The non-diverse status of Jason Ledford and Plaintiff necessarily defeats diversity jurisdiction. Grupo Dataflux v. Atlas Glob. Grp., L.P., 541 U.S. 567 (2004) (citing Mollan v. Torrance, 22 U.S. 537, 540(1824)); Arbaugh v. Y&H Corp., 546 U.S. 500, 506-07 (2006). The undersigned respectfully recommends that Defendants' Motion to Dismiss for lack of subject matter jurisdiction be granted.
3. Motion to Dismiss for Failure to Exhaust Tribal Remedies
In National Farmers Union, the Supreme Court recognized the exhaustion of tribal remedies rule. See, Nat'l Farmers Union Ins. Companies v. Crow Tribe of Indians, 471 U.S. 845 (1985). The Court held that the examination of a tribal court's ability to exercise civil-subject matter jurisdiction over non-Indians in certain disputes required careful examination that "should be conducted in the first instance in the Tribal Court itself." Id. at 856. The Court reasoned that Congress' commitment to a policy of tribal self-government and self-determination "favors a rule that will provide the forum whose jurisdiction is being challenged the first opportunity to evaluate the factual and legal bases for the challenge." Id.
As later stated by the Supreme Court, "[a]t a minimum, exhaustion of tribal remedies requires that tribal appellate courts must have the opportunity to review determinations of lower tribal courts." Iowa Mut. Ins. Co. v. LaPlante, 480 U.S. 9, 17 (1987). Until appellate review is complete, the Tribal Courts have not had a full opportunity to evaluate a claim and the federal courts should not intervene. Id. Although not a formal jurisdictional prerequisite, "[c]onsiderations of comity direct that tribal remedies be exhausted before the question [of federal jurisdiction] is addressed by the District Court." Id. at 15.
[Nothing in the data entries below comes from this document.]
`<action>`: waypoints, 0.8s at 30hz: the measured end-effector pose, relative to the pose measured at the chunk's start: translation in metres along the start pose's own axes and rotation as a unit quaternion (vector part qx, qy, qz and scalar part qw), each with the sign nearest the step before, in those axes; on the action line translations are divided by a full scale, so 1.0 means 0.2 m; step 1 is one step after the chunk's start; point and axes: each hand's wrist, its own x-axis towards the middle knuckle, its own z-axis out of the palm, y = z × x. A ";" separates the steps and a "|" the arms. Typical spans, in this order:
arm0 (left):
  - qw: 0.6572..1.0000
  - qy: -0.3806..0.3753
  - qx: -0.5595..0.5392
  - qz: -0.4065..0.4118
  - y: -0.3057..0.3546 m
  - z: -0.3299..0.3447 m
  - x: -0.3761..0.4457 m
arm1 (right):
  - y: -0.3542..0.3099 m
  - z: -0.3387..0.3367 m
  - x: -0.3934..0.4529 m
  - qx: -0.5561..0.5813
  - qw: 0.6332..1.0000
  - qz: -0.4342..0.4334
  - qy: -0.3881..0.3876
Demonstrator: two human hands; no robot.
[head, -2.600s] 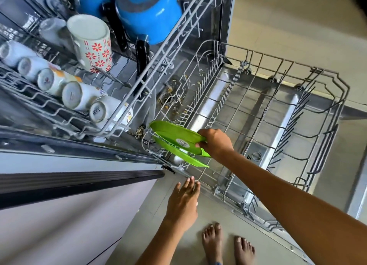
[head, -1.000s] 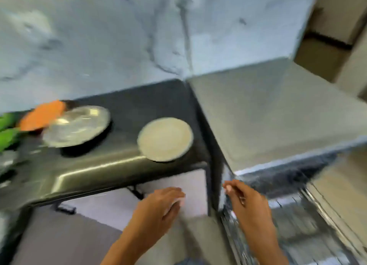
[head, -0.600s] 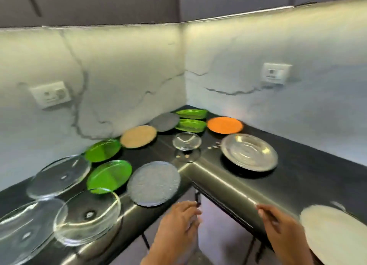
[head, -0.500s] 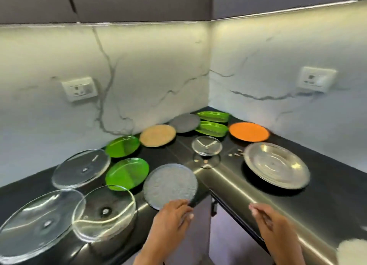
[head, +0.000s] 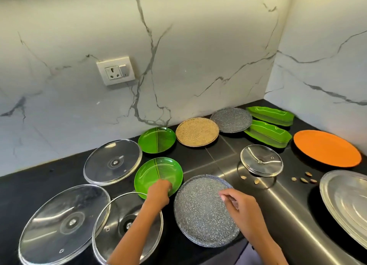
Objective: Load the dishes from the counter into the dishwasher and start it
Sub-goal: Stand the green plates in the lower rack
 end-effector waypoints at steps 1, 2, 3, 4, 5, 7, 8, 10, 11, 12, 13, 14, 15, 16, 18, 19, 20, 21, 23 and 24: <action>1.000 -0.008 0.011 0.004 0.00 0.00 0.02 | 0.00 0.01 0.02 0.000 1.000 -0.001 -0.008; 1.000 -0.011 0.024 0.010 -0.01 0.00 0.03 | 0.00 0.02 0.03 0.002 1.000 0.000 -0.013; 0.999 -0.009 0.034 0.016 -0.01 0.01 0.05 | 0.01 0.02 0.03 0.005 1.000 0.002 -0.018; 0.999 -0.004 0.044 0.023 -0.02 0.00 0.06 | 0.02 0.02 0.03 0.009 1.000 0.006 -0.023; 0.998 0.002 0.053 0.031 -0.01 0.00 0.06 | 0.03 0.03 0.03 0.014 1.000 0.010 -0.026; 0.996 0.020 0.070 0.050 -0.01 0.00 0.06 | 0.05 0.02 0.02 0.022 0.999 0.021 -0.028; 0.995 0.029 0.076 0.055 -0.01 0.00 0.05 | 0.06 0.02 0.01 0.025 0.999 0.024 -0.026; 0.994 0.056 0.075 0.057 -0.01 -0.01 0.03 | 0.07 0.00 -0.01 0.031 0.999 0.033 -0.017; 0.993 0.080 0.065 0.058 -0.02 -0.03 0.00 | 0.08 -0.01 -0.03 0.035 0.999 0.036 -0.011; 0.990 0.116 0.054 0.066 -0.03 -0.05 -0.02 | 0.10 -0.02 -0.06 0.038 0.999 0.038 -0.003; 0.985 0.148 0.042 0.082 -0.04 -0.08 -0.04 | 0.11 -0.03 -0.08 0.041 0.998 0.039 0.006; 0.979 0.175 0.030 0.102 -0.05 -0.11 -0.05 | 0.11 -0.05 -0.11 0.042 0.998 0.041 0.015; 0.973 0.197 0.022 0.119 -0.06 -0.14 -0.09 | 0.12 -0.07 -0.14 0.041 0.998 0.044 0.025; 0.968 0.213 0.013 0.134 -0.06 -0.17 -0.12 | 0.12 -0.08 -0.18 0.038 0.998 0.046 0.034; 0.955 0.235 -0.009 0.179 -0.03 -0.22 -0.21 | 0.12 -0.13 -0.27 0.033 0.997 0.050 0.055; 0.947 0.245 -0.024 0.208 0.00 -0.24 -0.26 | 0.13 -0.15 -0.31 0.031 0.996 0.052 0.069; 0.936 0.256 -0.036 0.240 0.03 -0.26 -0.32 | 0.14 -0.17 -0.37 0.029 0.994 0.056 0.086; 0.925 0.262 -0.044 0.271 0.07 -0.28 -0.38 | 0.15 -0.20 -0.43 0.025 0.993 0.062 0.102; 0.902 0.261 -0.061 0.338 0.17 -0.30 -0.50 | 0.16 -0.25 -0.58 0.016 0.988 0.073 0.138; 0.891 0.255 -0.075 0.369 0.22 -0.30 -0.55 | 0.16 -0.28 -0.65 0.011 0.985 0.078 0.154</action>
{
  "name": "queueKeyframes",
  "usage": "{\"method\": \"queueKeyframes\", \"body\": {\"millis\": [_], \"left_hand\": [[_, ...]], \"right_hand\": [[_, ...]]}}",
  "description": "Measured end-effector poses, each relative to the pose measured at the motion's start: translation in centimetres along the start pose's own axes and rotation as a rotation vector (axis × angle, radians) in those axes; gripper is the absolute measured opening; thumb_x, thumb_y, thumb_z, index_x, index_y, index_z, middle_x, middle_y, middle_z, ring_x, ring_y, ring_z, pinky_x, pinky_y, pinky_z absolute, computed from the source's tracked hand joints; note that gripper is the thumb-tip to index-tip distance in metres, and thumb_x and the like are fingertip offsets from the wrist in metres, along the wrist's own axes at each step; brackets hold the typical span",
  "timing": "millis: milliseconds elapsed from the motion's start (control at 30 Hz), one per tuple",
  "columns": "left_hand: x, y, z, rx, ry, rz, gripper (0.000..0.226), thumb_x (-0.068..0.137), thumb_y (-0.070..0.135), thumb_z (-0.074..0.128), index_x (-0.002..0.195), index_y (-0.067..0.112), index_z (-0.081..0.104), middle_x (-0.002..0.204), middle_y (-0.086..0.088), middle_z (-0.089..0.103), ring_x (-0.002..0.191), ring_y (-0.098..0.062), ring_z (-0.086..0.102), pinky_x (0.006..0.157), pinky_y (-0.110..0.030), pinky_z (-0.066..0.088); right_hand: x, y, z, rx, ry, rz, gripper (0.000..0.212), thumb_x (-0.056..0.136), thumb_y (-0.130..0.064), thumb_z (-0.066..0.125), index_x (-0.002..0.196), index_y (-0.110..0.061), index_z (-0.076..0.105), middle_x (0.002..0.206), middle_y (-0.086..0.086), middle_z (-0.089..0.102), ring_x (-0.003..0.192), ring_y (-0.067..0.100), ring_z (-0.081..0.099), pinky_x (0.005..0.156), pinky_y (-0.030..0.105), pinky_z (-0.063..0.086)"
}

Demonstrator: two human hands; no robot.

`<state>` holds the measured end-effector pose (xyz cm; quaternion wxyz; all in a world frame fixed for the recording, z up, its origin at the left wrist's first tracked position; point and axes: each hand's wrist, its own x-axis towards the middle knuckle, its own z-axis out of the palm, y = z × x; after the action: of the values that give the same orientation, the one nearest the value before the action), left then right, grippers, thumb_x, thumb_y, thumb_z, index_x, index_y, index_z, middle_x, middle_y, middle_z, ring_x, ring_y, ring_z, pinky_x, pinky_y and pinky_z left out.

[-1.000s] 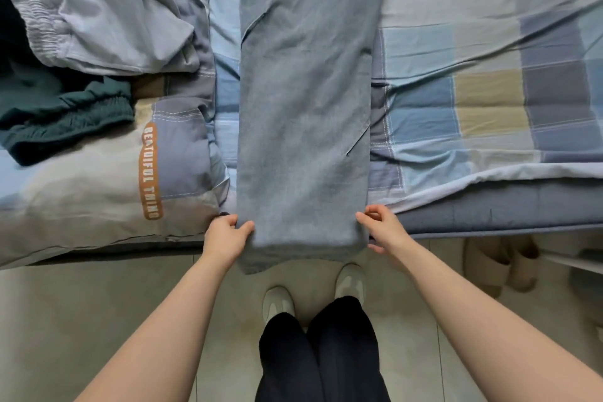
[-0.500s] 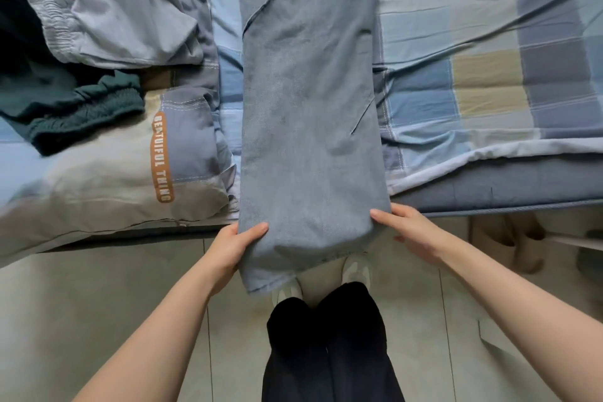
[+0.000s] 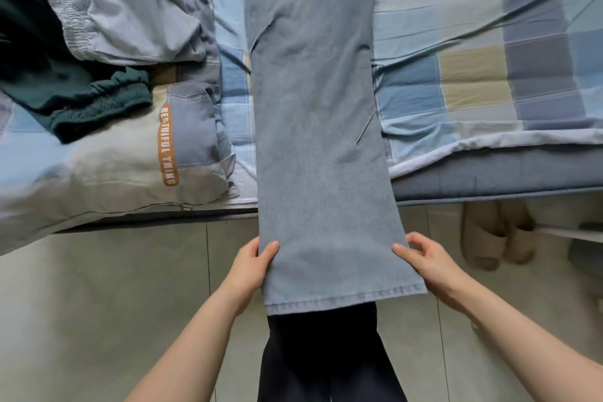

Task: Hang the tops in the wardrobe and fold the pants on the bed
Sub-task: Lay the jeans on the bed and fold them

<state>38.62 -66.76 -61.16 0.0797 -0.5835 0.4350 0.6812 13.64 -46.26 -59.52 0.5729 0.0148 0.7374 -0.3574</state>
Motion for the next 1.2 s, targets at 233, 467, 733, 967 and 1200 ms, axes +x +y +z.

Allowing a Plaintiff to forego the available tribal remedies only to bring an action in this Court would be contrary to longstanding Federal public policy and infringe on the authority of Tribal Courts. As the Supreme Court has made clear,
In diversity cases, as well as federal-question cases, unconditional access to the federal forum would place it in direct competition with the tribal courts, thereby impairing the latter's authority over reservation affairs. Adjudication of such matters by any nontribal court also infringes upon tribal law-making authority, because tribal courts are best qualified to interpret and apply tribal law.
Id. at 16. The Court must apply this prudential doctrine here and decline to exercise its subject matter jurisdiction. See e.g., Bank One, N.A. v. Shumake, 281 F.3d 507, 515 (5th Cir. 2002) ("the policy which animates the tribal exhaustion doctrine, however, 'subordinates the federal court's obligation to exercise its jurisdiction to the greater policy of promoting tribal self- government.' . . . tribal exhaustion is the rule rather than the exception."); Auto Owners Ins. Co. v. Saunooke, 54 F. Supp. 2d 585, 587 (W.D.N.C. 1999) (dismissing complaint due to lack of exhaustion of tribal remedies, stating "[o]bviously, this would be a construction of tribal law; indeed, it is hard to imagine an issue of greater construction of tribal law than the validity of its Code"); Brown v. W. Sky Fin., LLC, 84 F. Supp. 3d 467, 477 (M.D.N.C. 2015) ("where applicable, this prudential doctrine has force whether or not an action actually is pending in a tribal court").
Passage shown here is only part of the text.